Matt Morrow moonpatio at gmail.com
Wed Dec 9 18:06:31 EST 2009

Never underestimate teh power of the Int{Set,Map}:

{-# LANGUAGE BangPatterns #-}
import Data.Set(Set)
import Data.IntSet(IntSet)
import qualified Data.Set as S
import qualified Data.IntSet as IS
import Control.Parallel.Strategies(rnf)
import Data.Monoid(Monoid(..))
import Data.List

findsumsIS :: [Int] -> Int -> IntSet
findsumsIS xs wanted = snd . foldl' f mempty \$ xs
where f (!candidates,!successes) next =
let x = wanted - next
in case x `IS.member` candidates of
True -> (candidates, IS.insert next successes)
False -> (IS.insert next candidates,successes)

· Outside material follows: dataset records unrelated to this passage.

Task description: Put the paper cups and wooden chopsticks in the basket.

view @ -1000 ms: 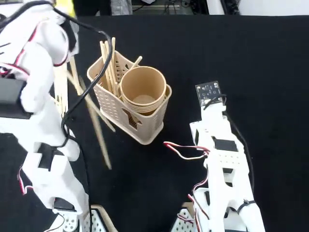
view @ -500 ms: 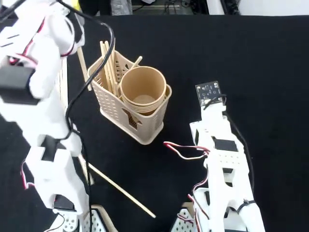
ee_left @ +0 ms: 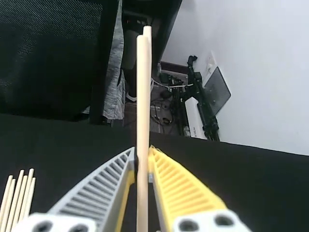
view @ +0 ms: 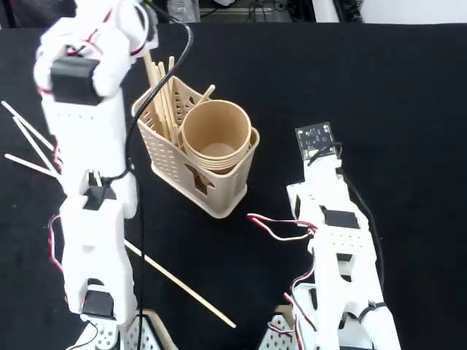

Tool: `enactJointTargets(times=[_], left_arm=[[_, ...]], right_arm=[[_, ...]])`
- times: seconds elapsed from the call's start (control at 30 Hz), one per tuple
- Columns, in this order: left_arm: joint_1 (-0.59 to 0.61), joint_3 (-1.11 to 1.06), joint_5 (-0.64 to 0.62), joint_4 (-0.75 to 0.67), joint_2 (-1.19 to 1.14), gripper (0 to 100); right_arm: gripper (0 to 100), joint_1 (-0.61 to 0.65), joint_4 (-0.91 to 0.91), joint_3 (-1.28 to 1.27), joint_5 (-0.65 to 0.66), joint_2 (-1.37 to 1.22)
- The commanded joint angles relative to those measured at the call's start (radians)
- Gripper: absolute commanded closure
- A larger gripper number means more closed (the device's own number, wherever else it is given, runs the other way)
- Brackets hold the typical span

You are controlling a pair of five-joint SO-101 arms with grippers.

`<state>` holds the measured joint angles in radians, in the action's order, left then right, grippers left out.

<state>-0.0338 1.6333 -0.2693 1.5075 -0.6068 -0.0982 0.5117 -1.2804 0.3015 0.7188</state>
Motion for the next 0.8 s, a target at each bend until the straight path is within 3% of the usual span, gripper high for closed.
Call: enactJointTargets(times=[0.0,0.6,0.77], left_arm=[[-0.012,0.03,-0.006,-0.054,-0.04,97],[0.01,0.03,-0.012,-0.044,-0.086,97],[0.028,0.03,-0.006,-0.015,0.061,97]], right_arm=[[98.5,-0.015,-0.015,0.012,0.006,0.025],[98.5,-0.015,-0.02,0.012,0.006,0.025],[98.5,-0.015,-0.02,0.012,0.006,0.025]])
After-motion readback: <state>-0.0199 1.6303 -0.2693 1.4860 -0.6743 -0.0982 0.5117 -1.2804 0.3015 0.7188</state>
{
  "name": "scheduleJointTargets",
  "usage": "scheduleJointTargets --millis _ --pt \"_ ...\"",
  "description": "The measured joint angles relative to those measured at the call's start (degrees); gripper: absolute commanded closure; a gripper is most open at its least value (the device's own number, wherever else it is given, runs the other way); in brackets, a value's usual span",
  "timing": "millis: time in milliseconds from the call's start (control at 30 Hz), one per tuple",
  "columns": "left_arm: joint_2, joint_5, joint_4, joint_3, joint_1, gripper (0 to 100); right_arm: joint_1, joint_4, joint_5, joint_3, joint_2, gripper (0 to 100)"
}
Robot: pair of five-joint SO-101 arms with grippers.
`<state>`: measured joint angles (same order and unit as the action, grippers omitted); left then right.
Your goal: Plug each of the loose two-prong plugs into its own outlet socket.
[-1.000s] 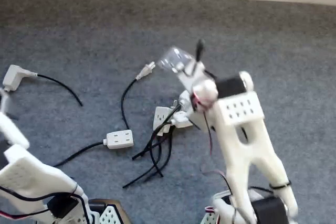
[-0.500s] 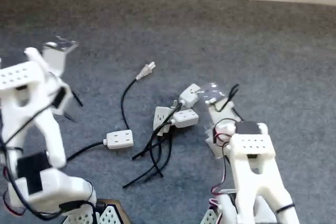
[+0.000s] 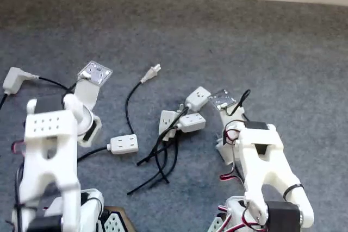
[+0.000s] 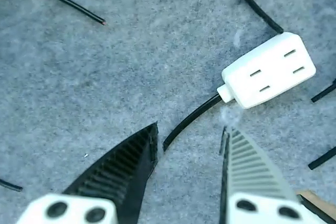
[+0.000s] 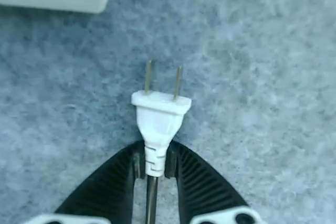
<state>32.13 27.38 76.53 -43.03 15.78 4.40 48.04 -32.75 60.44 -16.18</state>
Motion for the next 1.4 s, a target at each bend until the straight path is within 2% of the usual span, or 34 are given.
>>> scheduleJointTargets --millis 133,433,500,600,633,700,1000,1133,1300,1400 --pt "6.33 0.00 -0.18 -0.97 0.00 79 0.53 0.00 1.14 0.09 -0.26 78.0" --pt "7.82 0.00 -0.18 -1.67 0.00 79 1.41 1.32 1.67 0.26 -2.55 77.2" --pt "7.82 0.00 -0.18 -1.67 0.00 79 1.41 1.41 1.67 0.26 -2.55 81.2" --pt "7.82 0.00 -0.18 -1.67 0.00 79 1.41 1.41 1.76 0.18 -2.73 97.4" --pt "7.82 0.00 -0.18 -1.67 0.00 79 1.23 1.32 1.76 0.09 -2.81 99.8" --pt "7.82 0.00 -0.18 -1.67 0.00 79 0.70 0.88 1.76 0.00 -3.16 97.4" --pt "7.82 0.00 -0.18 -1.67 0.00 79 0.53 0.97 1.85 -0.18 -2.90 99.4" --pt "7.82 0.00 -0.18 -1.67 0.00 74 0.88 7.03 1.85 -4.66 -2.73 99.4" --pt "7.82 0.00 4.40 3.96 0.00 64 6.86 12.84 5.89 -16.35 -6.86 99.4" --pt "7.82 0.00 8.09 10.46 0.00 63 15.56 13.27 10.37 -19.87 -12.40 99.4"
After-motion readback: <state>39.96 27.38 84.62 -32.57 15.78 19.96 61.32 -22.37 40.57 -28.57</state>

-- (i had to add bangs in f since it was blowing the stack)
findsums :: [Int] -> Int -> Set (Int,Int)
findsums xs wanted = snd . foldl' f (S.empty,S.empty) \$ xs
where f (!candidates,!successes) next =
if  S.member (wanted-next) candidates
then (candidates, S.insert (next,wanted-next) successes)
else (S.insert next candidates,successes)

{-
Note that the list has 10 million elements,
(time is roughly 0.4s with 1 million with IntSet).
-}

{-
main = do
let s = findsums (take 10000000 (cycle [1..999])) 500
print (rnf s `seq` ())

[m at monire ~]\$ time ./FindSums
()

real	0m8.793s
user	0m8.762s
sys	0m0.022s
-}

{-
main = do
let s = findsumsIS (take 10000000 (cycle [1..999])) 500
print (rnf s `seq` ())

[m at monire ~]\$ time ./FindSumsIS
()

real	0m4.488s
user	0m4.459s
sys	0m0.023s
-}

Matt

> On Sunday 19 July 2009 09:26:14 Heinrich Apfelmus wrote:
>> Thomas Hartman wrote:
>> > The code below is, I think, n log n, a few seconds on a million +
>> > element
>> > list.
>> >
>> > I wonder if it's possible to get this down to O(N) by using a
>> > hashtable implemementation, or other better data structure.
>> >
>> > -- findsums locates pairs of integers in a list
>> > that add up to a wanted sum.
>> >
>> > findsums :: [Int] -> Int -> S.Set (Int,Int)
>> > findsums xs wanted = snd . foldl' f (S.empty,S.empty) \$ xs
>> >   where f (candidates,successes) next =
>> >      if  S.member (wanted-next) candidates
>> >        then (candidates, S.insert (next,wanted-next) successes)
>> >        else (S.insert next candidates,successes)
>>
>> Remember that hash tables are actually O(key length) instead of O(1), so
>> I don't think you can break the  log n  for really large lists this
>> way since the key length increases as well (unless most elements are
>> equal anyway).